Home - IVR 2024
The Value of Autonomy
Convenors
Massimo Renzo (King's College London, United Kingdom) massimo.renzo@kcl.ac.uk
Steven Wall (University of Arizona) stevenwall@arizona.edu
Presenters: Massimo Renzo, Suzy Killmister, Steven Wall
Autonomy is a central concept in contemporary moral and political philosophy. It figures prominently in discussions of free will and responsibility, moral worth and dignity, respect for persons, accounts of good or successful lives, and the limits of practical authority. Not surprisingly, there is in the philosophical literature a plurality of rival articulations of the concept of autonomy, and its content, nature and evaluative significance are hotly disputed. Despite these areas of contention, there is general agreement that autonomy involves a type of valuable self-rule or self-determination. Roughly speaking, we are autonomous when we direct our lives in light of our own understanding of what is worth doing and when we take responsibility for our actions. Autonomous agents rule themselves and are not ruled by alien forces. The papers in this panel explore some of the conditions for autonomous agency so understood.
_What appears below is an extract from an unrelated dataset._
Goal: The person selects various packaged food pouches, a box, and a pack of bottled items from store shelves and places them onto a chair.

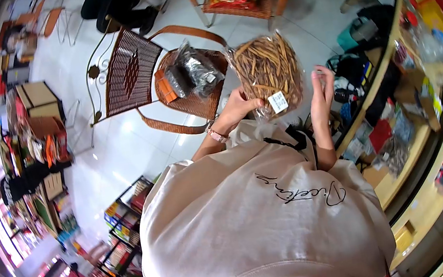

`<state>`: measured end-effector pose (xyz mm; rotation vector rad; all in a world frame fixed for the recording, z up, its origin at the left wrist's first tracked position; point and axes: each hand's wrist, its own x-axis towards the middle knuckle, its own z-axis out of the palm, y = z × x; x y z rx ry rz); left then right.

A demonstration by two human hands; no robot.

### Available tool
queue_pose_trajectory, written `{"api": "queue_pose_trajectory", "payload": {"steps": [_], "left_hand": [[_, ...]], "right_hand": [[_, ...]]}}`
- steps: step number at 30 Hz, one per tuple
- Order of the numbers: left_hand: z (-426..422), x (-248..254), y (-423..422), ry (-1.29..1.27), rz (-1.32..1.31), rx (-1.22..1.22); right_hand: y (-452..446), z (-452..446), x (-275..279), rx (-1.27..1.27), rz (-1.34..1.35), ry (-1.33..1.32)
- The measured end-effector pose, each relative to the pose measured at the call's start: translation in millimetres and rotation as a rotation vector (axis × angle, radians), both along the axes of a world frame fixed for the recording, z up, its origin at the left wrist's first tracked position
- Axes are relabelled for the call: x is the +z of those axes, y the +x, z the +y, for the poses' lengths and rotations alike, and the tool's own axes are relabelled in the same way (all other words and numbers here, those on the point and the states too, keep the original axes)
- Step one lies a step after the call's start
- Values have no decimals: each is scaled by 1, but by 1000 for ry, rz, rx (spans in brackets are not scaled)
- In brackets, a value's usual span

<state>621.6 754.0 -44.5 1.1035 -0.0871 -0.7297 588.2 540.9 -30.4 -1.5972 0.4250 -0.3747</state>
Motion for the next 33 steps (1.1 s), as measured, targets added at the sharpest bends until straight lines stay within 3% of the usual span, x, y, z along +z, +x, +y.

The conditions of autonomous agency are complex and various. They can be helpfully sorted into internal or psychological conditions, on the one hand, and external or environmental conditions, on the other. To be a self-determining agent one must have an evaluative outlook that guides one’s responses to the world. Characterizing the nature of this evaluative outlook has been an important issue for those interested in autonomy. Does it involve higher-level endorsement of lower-level preferences, or does it require evaluative judgment in a more robust sense? Does such an outlook require consistency and coherence across time, or can one be autonomous if one’s basic values and concerns continually change in response to changing circumstances? Does an autonomous outlook require critical reflection, or can one be autonomous if one leads a relatively unreflective life? These questions and others concern the internal conditions of autonomous agency.
Accurately specified, the internal conditions may suffice for autonomous agency. But many have thought that autonomy has a social or relational dimension as well. Manipulation and coercion from others in particular have been thought to threaten autonomy. We are not autonomous, or our autonomy is significantly diminished, when we are subject to the will of others, or so it is often claimed. Manipulation can be direct, as when a scientist implants a chip in one’s brain, or indirect, as when one’s preferences and values are shaped in objectionable ways by the oppressive and unjust social conditions in which one finds oneself.
Manipulation and coercion implicate external or environmental conditions. But might there be more to an autonomy conducive environment than the absence of objectionable manipulative and coercive influence? Again, many have thought so. If we have no real opportunities of choice, then our autonomy is undermined or diminished, even if no one has manipulated or coerced us. But, if so, what range of choice is needed, and why does autonomy require actual as opposed to merely perceived options?
The papers in this panel address these questions from different angles and with different concerns in mind. They share an interest in understanding the relation between the internal and external conditions of autonomous agency, and they share a conviction that there is a relatively unified concept of autonomy that can be illuminated by considering the role it plays in a range of theoretical contexts from agency and responsibility to moral and political concerns.